On 02/06/15 19:27, George at Clug wrote:
>     I wonder how many of you have heard that Windows 7, and I presume
> Windows 8 (at lease Australian) users are being offered a free upgrade
> to Windows 10 as of this day.
> As I have not logged into a Windows computer today it was not until I
> was reading an email that I knew this had happened.  When asking
> others (Windows 7 users) they confirmed  seeing this message.

First taste is free. After that, just make sure your credit card is
active and your mind is disengaged.

The M$ idea of Open Source is "you write the code and test the product,
we cash your cheques and let you see your data"

"Windows-as-a-Service with Windows 10 is Versionless Windows

Windows-as-a-Service has been rumored for quite a while, and most times
jokingly because of Microsoft's ability to turn everything into a
service for the past few years. Software-as-a-Service (SaaS),
Platform-as-a-Service (PaaS), Infrastructure-as-a-Service (IaaS), and so
on, have become a very real part of the Cloud vernacular. So, when
Microsoft implored us to consider Windows 10 a sort of
Windows-as-a-Service during its latest Windows 10 event, I thought the
company had finally owned up to the joke.

And, without going into too much detail to alleviate any post-event
questions, both Terry Myerson and Satya Nadella stated how important and
monumental Windows-as-a-Service will become.

Here's what we know.

Windows-as-a-Service means that once customers install Windows 10, they
will essentially be registered with Microsoft to receive rolling, free
feature additions, improvements, and updates. This is not too far off
course from what we experience today with Windows Update, and this
updating mechanism will mostly likely continue to be the vehicle to make
this happen for Windows 10. Microsoft has been notorious over the last
couple years silently including new features in some of its updates
almost as if it was testing the waters for what Windows 10 will provide.

The difference with Windows 10 is that this operating system version
could possibly represent the very last major Windows release. Which
brings us to Versionless Windows. Whether you install Windows 10 when
released, buy a new PC with Windows 10 pre-installed, or decide to
upgrade later on, it will always be Windows 10. No new major version
numbers and you'll only be able to tell the Build you're using by
locating the features that exist on your particular installation. I've
talked about this before (over on WindowITPro) but, Myerson made it
semi-clear in a statement on the Windows blog yesterday…

We'll deliver new features when they're ready, not waiting for the next
major release. We think of Windows as a Service -- in fact, one could
reasonably think of Windows in the next couple of years as one of the
largest Internet services on the planet. And just like any Internet
service, the idea of asking 'What version are you on?' will cease to
make sense."

The cutting question still remains: "What will it cost?"

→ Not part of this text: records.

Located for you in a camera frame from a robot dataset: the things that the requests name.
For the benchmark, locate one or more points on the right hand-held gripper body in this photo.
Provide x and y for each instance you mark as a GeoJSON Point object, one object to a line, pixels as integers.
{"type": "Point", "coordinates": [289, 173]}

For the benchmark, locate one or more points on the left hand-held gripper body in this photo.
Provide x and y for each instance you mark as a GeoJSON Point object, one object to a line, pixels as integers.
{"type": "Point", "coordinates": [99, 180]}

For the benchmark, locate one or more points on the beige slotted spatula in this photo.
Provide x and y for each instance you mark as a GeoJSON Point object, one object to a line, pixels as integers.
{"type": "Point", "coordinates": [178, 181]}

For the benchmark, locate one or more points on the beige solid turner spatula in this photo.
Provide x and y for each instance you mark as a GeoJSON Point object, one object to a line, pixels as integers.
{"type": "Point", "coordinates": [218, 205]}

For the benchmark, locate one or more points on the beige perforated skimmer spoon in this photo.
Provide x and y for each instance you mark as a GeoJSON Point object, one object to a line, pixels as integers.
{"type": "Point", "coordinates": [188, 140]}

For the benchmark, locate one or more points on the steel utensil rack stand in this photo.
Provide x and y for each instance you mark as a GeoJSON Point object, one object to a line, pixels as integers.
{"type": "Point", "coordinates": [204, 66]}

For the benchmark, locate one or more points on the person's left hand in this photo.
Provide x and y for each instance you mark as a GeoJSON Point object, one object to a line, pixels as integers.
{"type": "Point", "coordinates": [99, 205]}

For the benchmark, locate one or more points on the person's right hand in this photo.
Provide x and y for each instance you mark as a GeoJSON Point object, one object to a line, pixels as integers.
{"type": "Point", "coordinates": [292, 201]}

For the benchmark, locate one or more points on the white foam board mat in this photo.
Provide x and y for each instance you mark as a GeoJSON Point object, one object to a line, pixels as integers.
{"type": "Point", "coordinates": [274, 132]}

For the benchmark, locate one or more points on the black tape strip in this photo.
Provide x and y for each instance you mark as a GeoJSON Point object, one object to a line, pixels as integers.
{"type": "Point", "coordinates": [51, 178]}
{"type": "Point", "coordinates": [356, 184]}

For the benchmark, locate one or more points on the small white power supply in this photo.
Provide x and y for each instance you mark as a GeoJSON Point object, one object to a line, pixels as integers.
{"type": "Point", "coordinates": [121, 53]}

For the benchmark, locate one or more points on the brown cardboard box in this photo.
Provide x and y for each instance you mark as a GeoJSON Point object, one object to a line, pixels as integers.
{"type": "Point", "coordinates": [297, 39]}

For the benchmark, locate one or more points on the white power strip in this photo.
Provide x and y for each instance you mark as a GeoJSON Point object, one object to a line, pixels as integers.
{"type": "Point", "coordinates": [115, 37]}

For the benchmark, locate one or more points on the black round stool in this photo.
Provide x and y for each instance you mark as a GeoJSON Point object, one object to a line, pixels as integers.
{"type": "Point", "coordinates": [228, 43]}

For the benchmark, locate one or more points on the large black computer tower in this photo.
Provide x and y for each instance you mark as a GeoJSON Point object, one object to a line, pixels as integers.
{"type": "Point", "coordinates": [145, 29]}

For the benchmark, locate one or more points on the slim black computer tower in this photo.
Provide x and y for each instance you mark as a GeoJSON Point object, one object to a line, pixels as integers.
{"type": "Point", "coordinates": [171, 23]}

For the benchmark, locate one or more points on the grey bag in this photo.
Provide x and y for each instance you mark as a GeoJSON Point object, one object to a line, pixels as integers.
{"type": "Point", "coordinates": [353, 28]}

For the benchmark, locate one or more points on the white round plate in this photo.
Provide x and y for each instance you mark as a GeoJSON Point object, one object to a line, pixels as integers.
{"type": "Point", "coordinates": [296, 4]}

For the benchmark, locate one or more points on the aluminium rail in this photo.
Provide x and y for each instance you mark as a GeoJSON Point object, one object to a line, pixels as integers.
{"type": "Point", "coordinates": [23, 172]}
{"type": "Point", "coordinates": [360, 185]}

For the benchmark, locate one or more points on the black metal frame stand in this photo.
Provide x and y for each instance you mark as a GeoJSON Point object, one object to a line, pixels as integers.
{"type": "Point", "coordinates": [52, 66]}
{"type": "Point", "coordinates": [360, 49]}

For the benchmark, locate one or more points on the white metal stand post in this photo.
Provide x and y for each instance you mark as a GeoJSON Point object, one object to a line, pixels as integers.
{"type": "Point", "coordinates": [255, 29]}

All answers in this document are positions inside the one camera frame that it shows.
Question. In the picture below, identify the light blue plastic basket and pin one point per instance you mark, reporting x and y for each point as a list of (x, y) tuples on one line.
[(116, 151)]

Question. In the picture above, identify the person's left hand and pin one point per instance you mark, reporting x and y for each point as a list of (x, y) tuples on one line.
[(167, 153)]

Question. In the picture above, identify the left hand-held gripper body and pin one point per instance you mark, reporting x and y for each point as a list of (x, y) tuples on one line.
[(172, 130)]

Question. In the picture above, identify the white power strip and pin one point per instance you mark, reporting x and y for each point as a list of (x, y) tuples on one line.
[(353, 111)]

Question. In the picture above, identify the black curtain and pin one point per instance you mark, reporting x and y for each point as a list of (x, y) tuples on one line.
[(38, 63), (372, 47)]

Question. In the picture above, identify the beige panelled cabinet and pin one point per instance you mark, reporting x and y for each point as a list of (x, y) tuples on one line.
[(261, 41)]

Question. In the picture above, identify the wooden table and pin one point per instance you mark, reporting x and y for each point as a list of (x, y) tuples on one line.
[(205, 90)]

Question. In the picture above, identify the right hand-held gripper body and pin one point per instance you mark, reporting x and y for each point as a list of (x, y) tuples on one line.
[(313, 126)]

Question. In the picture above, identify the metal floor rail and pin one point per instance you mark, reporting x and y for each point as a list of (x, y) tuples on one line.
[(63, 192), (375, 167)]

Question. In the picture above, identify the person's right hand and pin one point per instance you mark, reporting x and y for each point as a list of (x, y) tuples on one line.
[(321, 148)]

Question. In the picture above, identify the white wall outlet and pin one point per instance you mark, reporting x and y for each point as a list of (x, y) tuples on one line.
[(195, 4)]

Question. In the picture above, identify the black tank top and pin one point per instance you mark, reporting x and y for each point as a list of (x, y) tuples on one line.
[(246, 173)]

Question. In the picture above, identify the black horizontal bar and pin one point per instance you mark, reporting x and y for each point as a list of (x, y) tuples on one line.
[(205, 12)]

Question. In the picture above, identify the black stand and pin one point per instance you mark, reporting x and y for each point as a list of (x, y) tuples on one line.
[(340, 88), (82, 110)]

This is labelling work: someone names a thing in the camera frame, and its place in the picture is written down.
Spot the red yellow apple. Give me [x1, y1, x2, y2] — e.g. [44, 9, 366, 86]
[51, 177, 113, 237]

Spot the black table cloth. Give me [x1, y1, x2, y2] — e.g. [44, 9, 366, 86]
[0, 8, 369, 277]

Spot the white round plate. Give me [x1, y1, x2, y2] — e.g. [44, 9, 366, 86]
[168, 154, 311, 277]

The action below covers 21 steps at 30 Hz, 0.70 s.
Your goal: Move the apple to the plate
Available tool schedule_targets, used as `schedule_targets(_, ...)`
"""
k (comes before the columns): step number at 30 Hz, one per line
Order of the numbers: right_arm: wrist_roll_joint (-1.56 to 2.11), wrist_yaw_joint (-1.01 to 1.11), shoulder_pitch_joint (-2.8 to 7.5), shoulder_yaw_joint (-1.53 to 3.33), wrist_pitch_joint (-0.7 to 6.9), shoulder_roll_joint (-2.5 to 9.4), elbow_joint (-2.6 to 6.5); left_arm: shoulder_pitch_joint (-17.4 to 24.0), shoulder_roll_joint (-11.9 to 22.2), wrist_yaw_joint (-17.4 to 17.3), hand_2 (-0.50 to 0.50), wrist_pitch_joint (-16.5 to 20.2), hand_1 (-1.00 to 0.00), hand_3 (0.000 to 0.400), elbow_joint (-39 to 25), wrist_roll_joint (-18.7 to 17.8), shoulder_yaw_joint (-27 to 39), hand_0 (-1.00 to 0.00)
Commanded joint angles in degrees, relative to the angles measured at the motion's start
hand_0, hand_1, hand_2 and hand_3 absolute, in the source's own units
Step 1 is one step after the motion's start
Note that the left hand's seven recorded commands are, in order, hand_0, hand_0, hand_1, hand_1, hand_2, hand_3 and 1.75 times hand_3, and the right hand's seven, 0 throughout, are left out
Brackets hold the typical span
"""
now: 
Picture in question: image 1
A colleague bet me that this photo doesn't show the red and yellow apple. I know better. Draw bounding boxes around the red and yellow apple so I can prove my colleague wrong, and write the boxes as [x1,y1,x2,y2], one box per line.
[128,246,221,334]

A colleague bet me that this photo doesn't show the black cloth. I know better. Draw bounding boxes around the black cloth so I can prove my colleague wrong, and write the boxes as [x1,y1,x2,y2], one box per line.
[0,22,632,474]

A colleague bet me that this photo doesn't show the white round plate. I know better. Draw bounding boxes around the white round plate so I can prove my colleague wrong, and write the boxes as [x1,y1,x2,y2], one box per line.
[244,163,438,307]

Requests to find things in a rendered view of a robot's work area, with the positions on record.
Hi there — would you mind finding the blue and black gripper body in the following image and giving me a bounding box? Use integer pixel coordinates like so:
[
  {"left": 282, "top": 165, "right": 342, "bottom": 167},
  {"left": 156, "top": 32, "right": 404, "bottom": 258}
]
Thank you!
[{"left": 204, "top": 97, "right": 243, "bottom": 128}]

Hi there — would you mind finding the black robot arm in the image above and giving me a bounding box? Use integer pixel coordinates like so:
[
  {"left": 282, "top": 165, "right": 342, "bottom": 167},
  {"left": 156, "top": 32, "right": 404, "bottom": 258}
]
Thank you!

We already know that Windows 7, Windows 8, Windows 8.1, and Windows
Phone 8.1 users will get the upgrade to Windows 10 for free (for a
year), but what happens after that? If Office 365 is any indicator,
Windows-as-a-Service sounds like subscription service where you shell
out a year's worth of service and can install on multiple devices
(which, incidentally, also applies to tablets and smartphones).

Microsoft doesn't seem ready to provide pricing details yet and it's not
clear what revenue model the company will apply here, but it does
represent a huge shift in the way Windows is purchased, presented, and
delivered. Licensing experts should have a field day with this one.

On the other side of the coin, businesses that currently deploy standard
Windows images across the company and test and stage updates might have
to relinquish that control and allow Microsoft to do the work. That's
not something they take lightly, and would require a major shift in
operations and IT mindset."


Kind regards

Software, one of only two industries that calls the clients "users".